I saw this Ted Talk, Sebastian Wernicke’s How to use data to make a hit TV show.
The intro is funny when he discusses data analysis to make decisions. At about 8:57 into the talk, he starts talking about problem-solving. He says problem-solving with data has two parts. The first part is the take-apart phase, where you analyze the problem. In the second part, you put the pieces back together again to come to your conclusion.
He does say you might need to do this several times, the taking apart and the putting back together. Then he says something I found resonated with me:
“Data and data analysis is only good for the first part. … It’s not suited to put those pieces back together again and come to a conclusion.”
He goes on to say we need to use our brains for the conclusion part. Our expertise allows us to come to conclusions, even better than data by itself does.
Here’s why. With our brains, we can use serendipity. We take unrelated information, and can see new possibilities. With our brains, we can use the Rule of Three. (We need data to see our reality. Data might lead us to consider only one conclusion.)

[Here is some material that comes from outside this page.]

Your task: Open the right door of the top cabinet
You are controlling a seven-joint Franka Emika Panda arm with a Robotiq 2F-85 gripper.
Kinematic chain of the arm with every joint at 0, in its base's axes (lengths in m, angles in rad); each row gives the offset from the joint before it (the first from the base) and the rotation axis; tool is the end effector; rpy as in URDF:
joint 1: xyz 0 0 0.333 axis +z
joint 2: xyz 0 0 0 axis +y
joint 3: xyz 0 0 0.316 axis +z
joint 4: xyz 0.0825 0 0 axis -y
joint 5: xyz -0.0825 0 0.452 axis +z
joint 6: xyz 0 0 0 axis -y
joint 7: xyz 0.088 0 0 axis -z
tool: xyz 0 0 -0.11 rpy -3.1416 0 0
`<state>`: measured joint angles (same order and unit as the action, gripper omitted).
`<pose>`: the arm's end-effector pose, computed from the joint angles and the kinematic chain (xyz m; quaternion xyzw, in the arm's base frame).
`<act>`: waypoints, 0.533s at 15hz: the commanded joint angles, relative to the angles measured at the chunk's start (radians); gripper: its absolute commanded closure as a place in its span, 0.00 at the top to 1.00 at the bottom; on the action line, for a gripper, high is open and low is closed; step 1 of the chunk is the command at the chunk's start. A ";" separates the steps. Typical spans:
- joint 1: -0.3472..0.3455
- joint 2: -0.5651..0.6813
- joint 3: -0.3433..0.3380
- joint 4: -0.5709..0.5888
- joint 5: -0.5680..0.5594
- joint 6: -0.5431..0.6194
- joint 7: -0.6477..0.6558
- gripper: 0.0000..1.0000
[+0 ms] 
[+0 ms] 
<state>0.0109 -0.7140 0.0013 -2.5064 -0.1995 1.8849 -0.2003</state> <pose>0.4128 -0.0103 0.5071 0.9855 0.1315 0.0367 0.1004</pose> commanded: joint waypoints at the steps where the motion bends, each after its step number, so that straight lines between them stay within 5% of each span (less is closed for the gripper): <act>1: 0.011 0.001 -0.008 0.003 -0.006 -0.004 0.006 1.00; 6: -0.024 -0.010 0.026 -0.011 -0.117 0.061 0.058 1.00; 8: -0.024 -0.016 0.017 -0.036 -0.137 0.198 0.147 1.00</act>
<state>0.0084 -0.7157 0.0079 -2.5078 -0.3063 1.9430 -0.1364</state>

Sometimes, our expertise works in our favor. Sometimes, not. It depends on our expertise. The more narrow our expertise, the more we try to fit the data to what we know is possible and correct. The wide our expertise, the more open we might be to discovering other alternatives.
Many years ago, I was a software developer on a machine vision project to inspect printed circuit boards. The “experts,” the people who had deep domain expertise in optics were stumped. We could not obtain images with sufficient resolution to test our algorithms.

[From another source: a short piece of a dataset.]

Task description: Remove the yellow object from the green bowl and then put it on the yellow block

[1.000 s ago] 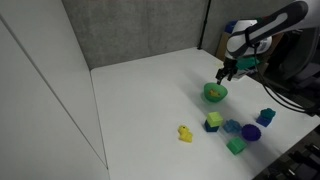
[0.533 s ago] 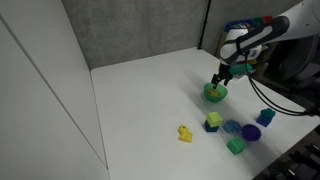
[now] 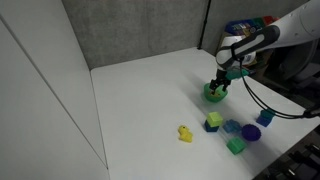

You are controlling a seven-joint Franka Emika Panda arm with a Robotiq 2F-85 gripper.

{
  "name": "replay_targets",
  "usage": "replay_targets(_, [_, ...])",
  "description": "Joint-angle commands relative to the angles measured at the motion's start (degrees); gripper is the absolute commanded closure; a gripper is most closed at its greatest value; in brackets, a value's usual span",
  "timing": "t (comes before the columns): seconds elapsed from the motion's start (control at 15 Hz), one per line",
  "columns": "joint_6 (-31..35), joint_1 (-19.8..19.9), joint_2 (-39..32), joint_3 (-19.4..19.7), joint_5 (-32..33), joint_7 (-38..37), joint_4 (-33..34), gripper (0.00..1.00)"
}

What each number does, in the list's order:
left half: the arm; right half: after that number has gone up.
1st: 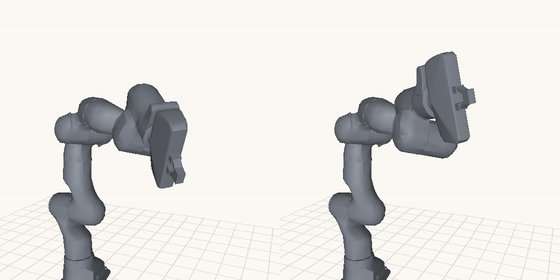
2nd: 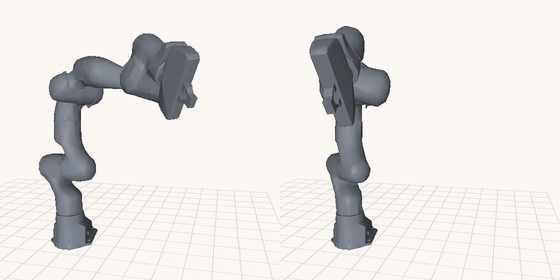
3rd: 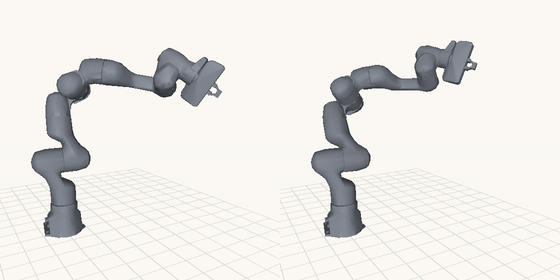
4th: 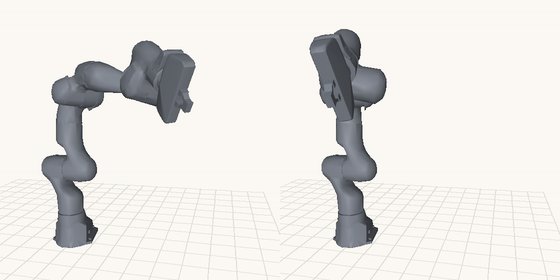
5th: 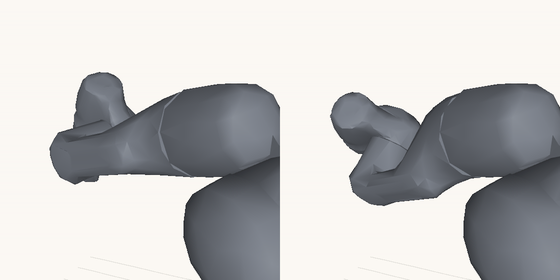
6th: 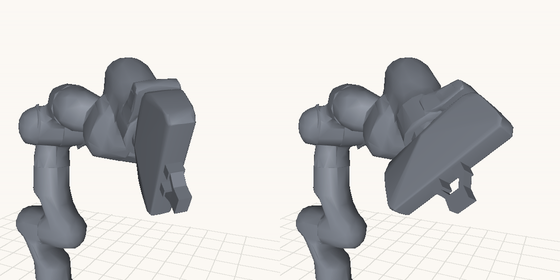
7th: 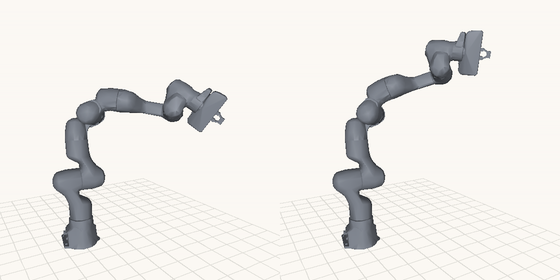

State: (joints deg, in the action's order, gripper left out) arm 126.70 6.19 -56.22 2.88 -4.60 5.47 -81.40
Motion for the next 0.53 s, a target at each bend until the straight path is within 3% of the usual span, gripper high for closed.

I asked, “Can we try different color lights to light the board?” They scoffed at my idea. The next day on my way to work, I bought red, yellow, blue, and green fluorescent lights. I tried them in that order. Sure enough, the green lights provided enough contrast to see the pads on the boards. We shipped machines with green lights.
I was an expert in problem-solving, not optics. My expertise did not impede me from considering options. Sometimes, expertise prevents us from seeing alternatives because “it’s not possible.” If we don’t know we can’t do something, we might find a way to do it. In the same vein, data might lead us to believe “it can’t be possible.” With multiple alternatives, we might see other possibilities.

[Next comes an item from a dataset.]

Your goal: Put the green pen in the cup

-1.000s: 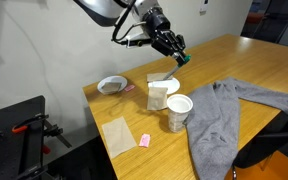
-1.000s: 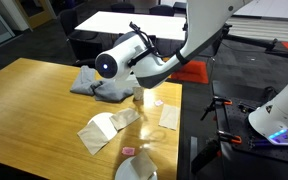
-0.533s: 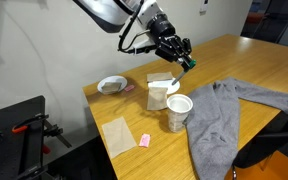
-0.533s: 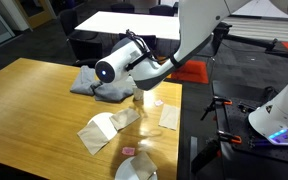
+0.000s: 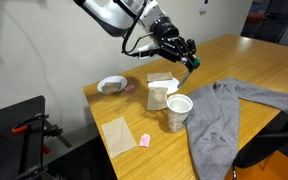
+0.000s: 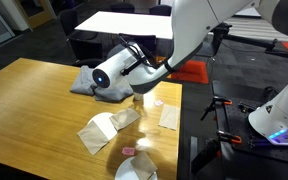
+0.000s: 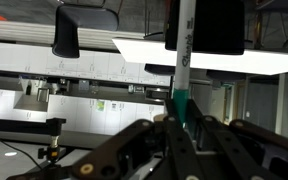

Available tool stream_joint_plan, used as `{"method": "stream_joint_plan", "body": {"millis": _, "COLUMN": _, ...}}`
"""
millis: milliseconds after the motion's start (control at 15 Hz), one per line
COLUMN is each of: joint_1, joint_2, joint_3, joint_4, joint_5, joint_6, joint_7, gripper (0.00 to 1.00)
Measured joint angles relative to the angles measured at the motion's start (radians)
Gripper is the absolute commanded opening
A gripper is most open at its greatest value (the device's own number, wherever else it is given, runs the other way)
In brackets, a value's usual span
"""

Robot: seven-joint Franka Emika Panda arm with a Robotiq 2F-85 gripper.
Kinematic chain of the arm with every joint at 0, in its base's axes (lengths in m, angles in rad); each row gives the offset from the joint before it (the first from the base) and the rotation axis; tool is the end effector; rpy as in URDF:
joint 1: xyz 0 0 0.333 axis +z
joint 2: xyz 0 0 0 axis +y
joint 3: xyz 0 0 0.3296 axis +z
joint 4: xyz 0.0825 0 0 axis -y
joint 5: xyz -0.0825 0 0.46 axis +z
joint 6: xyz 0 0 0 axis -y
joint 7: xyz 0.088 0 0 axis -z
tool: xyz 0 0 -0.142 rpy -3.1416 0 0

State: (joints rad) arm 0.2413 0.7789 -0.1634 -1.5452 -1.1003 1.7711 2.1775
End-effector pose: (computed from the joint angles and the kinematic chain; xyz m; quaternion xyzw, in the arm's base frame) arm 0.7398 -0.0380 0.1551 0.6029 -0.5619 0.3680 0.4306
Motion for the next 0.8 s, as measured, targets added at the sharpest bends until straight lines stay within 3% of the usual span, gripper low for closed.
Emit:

As a Medical Mystery, I can attest that data is useful, but not sufficient for making decisions about our health and bodies. Yes, we need data—it’s essential for our ability to understand where the problems might be. Once we have data, we might need to consider alternatives that—up until now—we had not considered.
Data is one reason I recommend we not use cost in evaluating the project portfolio. We tend to towards insular spiraling-in decisions when we do.
Dear readers, that is the question of the week: How do you use data?